En su sonrisa se podía entrever su triste pasado. Aun así, se empeñaba por dejarlo allí, en el pasado. Siempre dispuesta a dar todo por los demás. Hasta lo que no tuviera. Así vivió su vida, empeñándose porque el dolor que había atravesado no se tradujera en venganza, rencor ni resentimiento.
Quienes sí conocieron a mi padre destacan su pasión por el trabajo, la familia y los amigos. El deber y la responsabilidad jamás limitaron su sentido del humor; tampoco tenía pruritos en demostrar su cariño delante de los demás. La religión, en él, siempre fue una obligación, nunca una convicción.
El trabajo nunca fue lo suyo. La rutina, tampoco. Dormía hasta cualquier hora y se bañaba por azar. Aun así, todos en la vecindad lo queríamos, siempre nos ayudaba a cambiar el cuerito de las canillas o los foquitos quemados. Además, cuando nos veía llegar cargados de cosas, era el primero en ofrecerse a ayudar. Lo vamos a extrañar.
Era un artista, hasta en su manera de mirar. Atento a los detalles, encontraba una obra en cada rincón. Cada sonido, para él, podía ser una canción, y cada oración, el fragmento de algún poema que nadie escribió. Su esfuerzo y dedicación se percibe en cada una de las canciones que dejó.
Mi vecino Manuelito es un ser especial. Cada mañana, a las seis, saca a pasear a ese esperpento que tiene como perro. Toca la batería, o eso dice hacer. Así que, desde las 9 hasta vaya a uno a saber qué hora, el edificio retumba a causa de su hobby. Por las noches, apesta todo el edificio con la preparación de recetas desconocidas que su abuela alguna vez le enseñó. Pese al ruido, los olores y los ladridos de su perrito, Manuelito se hace querer. Siempre está dispuesto a ayudar a los demás.
Al parecer, su esposa lo había abandonado. Y, desde aquel entonces, su vida se había desmoronado. Cada noche, se lo veía en el patio de la vecindad con una botella del vino más barato y una copa sin lavar. Su mirada siempre perdida.

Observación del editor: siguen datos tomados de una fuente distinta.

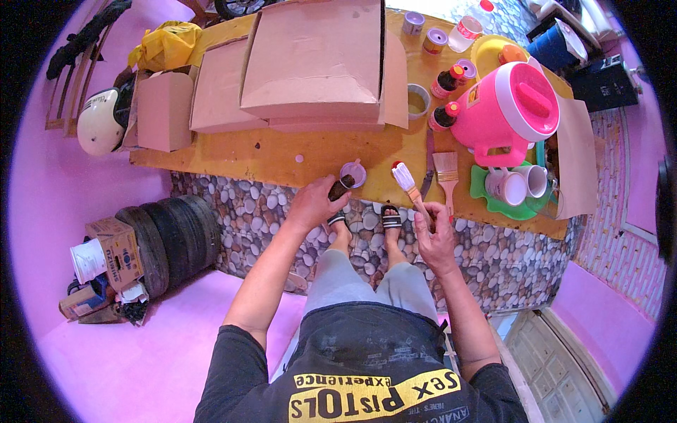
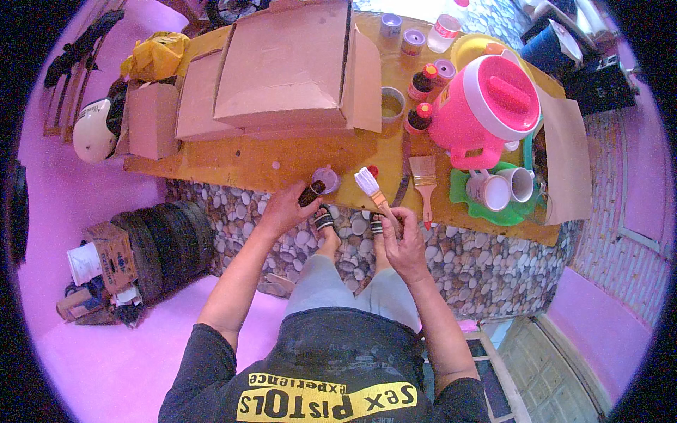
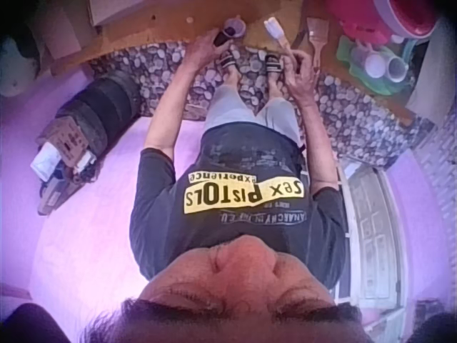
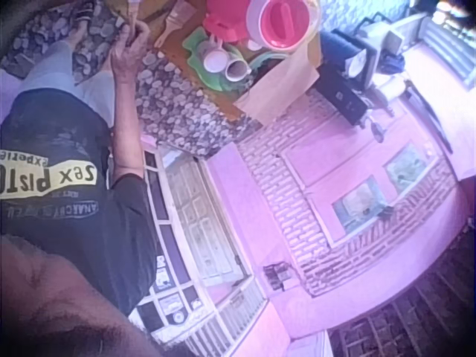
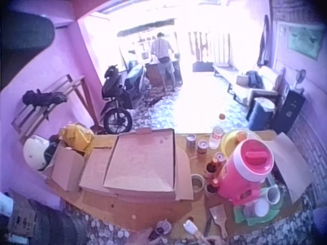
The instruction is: The person paints a white wooden door frame using white paint from a small container and a paintbrush.
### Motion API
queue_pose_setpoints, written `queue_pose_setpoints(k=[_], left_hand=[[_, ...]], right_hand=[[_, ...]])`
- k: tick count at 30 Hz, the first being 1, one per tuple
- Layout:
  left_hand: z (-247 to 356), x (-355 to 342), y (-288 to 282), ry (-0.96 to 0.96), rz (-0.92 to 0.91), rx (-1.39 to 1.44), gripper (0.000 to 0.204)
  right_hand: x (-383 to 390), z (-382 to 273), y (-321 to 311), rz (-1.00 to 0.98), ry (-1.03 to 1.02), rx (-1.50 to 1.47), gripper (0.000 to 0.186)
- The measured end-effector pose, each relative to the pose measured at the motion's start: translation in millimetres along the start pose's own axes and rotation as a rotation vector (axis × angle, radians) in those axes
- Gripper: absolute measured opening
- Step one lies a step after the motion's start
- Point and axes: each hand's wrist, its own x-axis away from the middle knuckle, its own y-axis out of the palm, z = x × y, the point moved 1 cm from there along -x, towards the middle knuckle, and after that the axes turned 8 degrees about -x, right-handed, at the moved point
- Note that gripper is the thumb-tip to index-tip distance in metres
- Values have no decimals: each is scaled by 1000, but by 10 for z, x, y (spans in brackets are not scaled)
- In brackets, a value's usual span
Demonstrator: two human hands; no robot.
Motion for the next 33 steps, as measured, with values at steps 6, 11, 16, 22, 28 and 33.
queue_pose_setpoints(k=[6,11,16,22,28,33], left_hand=[[1,2,6,-36,-40,38,47],[-4,-7,14,-26,-37,57,47],[6,-1,17,-10,-12,69,47],[9,49,37,22,113,139,39],[3,145,36,17,192,203,38],[-46,265,17,51,302,315,35]], right_hand=[[-3,-9,12,3,-1,-10,27],[-8,-23,17,5,-7,-10,27],[-10,-7,18,1,13,-33,27],[-19,33,8,4,73,-114,28],[-53,88,10,25,3,-94,27],[-67,21,-29,15,60,-113,26]])
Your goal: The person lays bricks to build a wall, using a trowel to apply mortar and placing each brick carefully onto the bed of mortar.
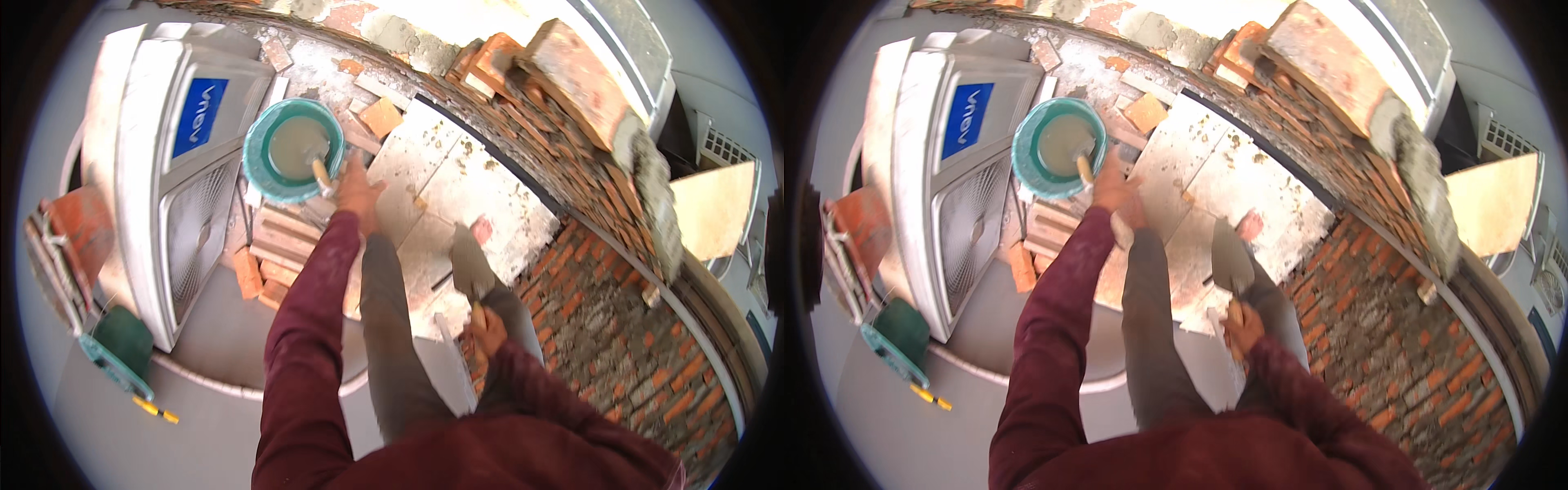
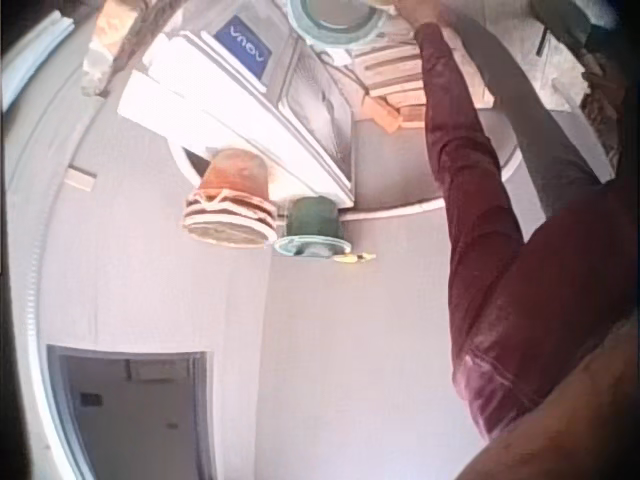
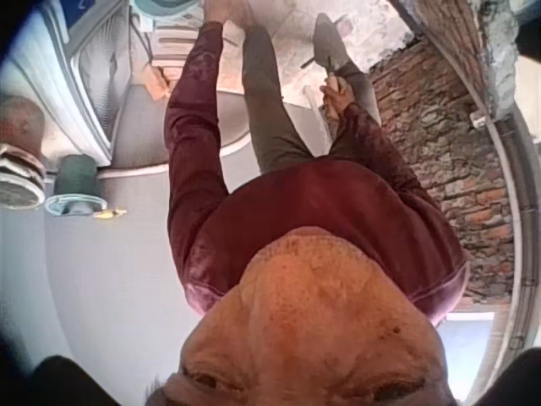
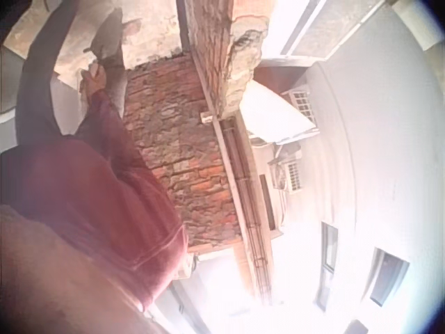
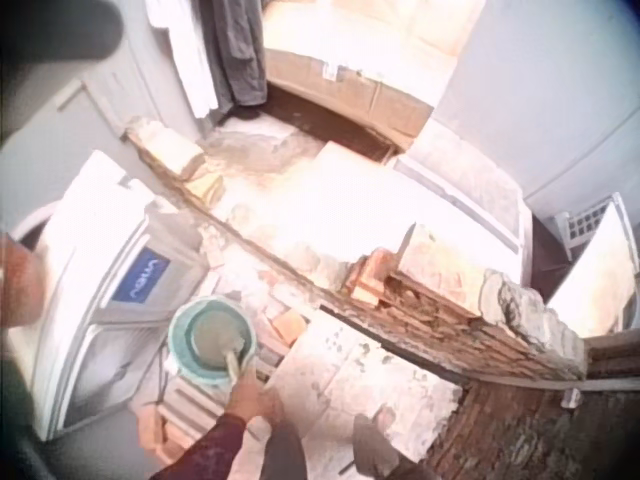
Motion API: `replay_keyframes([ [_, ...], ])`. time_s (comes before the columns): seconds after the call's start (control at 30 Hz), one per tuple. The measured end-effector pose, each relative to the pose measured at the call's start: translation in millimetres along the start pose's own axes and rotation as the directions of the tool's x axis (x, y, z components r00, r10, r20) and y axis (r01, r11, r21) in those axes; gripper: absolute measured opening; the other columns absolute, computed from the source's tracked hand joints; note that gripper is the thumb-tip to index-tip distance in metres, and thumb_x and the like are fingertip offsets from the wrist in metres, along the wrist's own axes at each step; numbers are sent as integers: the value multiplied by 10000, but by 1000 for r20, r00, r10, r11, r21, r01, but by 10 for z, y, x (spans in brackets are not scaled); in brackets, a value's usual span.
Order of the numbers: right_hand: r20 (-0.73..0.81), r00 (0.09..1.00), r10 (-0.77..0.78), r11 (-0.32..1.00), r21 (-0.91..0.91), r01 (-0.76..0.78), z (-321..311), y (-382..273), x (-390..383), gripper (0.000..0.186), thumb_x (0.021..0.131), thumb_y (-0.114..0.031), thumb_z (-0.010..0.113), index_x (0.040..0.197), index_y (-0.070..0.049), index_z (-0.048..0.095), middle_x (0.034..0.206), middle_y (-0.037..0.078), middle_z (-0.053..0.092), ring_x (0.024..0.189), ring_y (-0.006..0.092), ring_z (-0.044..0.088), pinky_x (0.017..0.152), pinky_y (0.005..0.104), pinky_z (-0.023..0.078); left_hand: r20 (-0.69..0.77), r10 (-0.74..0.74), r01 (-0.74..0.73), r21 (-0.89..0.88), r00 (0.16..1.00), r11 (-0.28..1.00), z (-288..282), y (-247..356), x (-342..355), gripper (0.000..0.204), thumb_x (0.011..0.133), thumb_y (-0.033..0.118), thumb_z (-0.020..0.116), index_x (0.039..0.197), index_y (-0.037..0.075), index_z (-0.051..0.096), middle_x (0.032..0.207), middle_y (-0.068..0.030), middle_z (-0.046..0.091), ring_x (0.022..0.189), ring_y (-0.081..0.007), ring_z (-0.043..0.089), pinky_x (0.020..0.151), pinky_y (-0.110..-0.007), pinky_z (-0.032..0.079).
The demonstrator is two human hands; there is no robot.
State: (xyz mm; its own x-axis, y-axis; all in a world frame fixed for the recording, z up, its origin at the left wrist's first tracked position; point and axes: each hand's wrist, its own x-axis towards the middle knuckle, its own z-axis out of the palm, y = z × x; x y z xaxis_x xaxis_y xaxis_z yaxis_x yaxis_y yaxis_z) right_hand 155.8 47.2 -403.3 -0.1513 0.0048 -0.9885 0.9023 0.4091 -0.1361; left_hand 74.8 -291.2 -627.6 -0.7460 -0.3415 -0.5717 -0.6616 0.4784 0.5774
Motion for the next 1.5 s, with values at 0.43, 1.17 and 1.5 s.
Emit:
replay_keyframes([
  [0.43, -46, 982, 181, 982, 64, -178, -414, 354, 592, 373, 830, -64, 657, 1145, -9, 466, 711, 54, 546, 541, 134, 547, 469, 300, 460, -173, -810, 782, -211, 561, 586, 1863, -13, 2554, 1377, 570, 516, 840, 1458, -89, -20, 1410, -240, 329, 1325, -361, 358, 1080, -432, 349],
  [1.17, -478, 862, -167, 296, 810, 507, -491, -242, -1735, 451, 755, -4, 780, 1108, -38, 501, 955, 66, 643, 816, 130, 642, 702, 296, 554, 866, 500, -971, -101, 22, 217, -536, 4160, -2554, 947, 592, 146, 798, 1384, -28, 310, 1355, -220, 356, 1250, -426, 351, 1055, -475, 352],
  [1.5, -730, 679, -74, 12, 680, 733, -1457, 68, -1986, 558, 769, 16, 741, 1220, 9, 411, 1043, 112, 618, 925, 155, 637, 779, 311, 552, 752, 624, -953, 19, 212, 301, 378, 4859, -3355, 1189, 552, 443, 887, 1400, -103, 256, 1248, -249, 462, 1157, -396, 465, 997, -457, 374],
])
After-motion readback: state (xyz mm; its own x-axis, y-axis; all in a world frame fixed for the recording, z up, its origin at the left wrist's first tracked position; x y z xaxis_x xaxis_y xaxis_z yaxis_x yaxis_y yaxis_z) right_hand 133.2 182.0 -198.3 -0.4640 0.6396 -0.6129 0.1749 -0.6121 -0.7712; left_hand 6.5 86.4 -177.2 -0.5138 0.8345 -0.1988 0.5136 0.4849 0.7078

Jamás tocó un microondas. El fuego lento y la paciencia eran, para ella, mi abuela, la clave de toda receta. Siempre nos esperaba asomada en la puerta, con nuestros platos favoritos ya dispuestos en la mesa, y nos miraba atentamente mientras disfrutábamos de cada bocado, con una sonrisa ininterrumpida. Cada sábado, a las 7, debíamos acompañarla a misa. Era el único momento del día en el que permanecía seria y callada. El resto del día hablaba sin parar y cada vez que reía todo a su alrededor temblaba. Las plantas eran otra de sus pasiones. Cuidaba de cada una de ellas como si fueran sus hijos: las regaba, les cantaba y les hablaba como si pudieran escucharla.
Las palabras nunca fueron lo suyo, siempre permanecía callado: desde que llegaba a la oficina, con su traje siempre impecable, hasta que el reloj daba las seis, horario en el que se iba sin emitir sonido alguno. Cuando su frente brillaba de sudor, era a causa de la preocupación que le despertaba que algún número no le cerrara. Sus lápices, con los que hacía cálculos interminables, siempre estaban mordidos. Ahora que se jubiló, nos reprochamos no haber sabido más de él.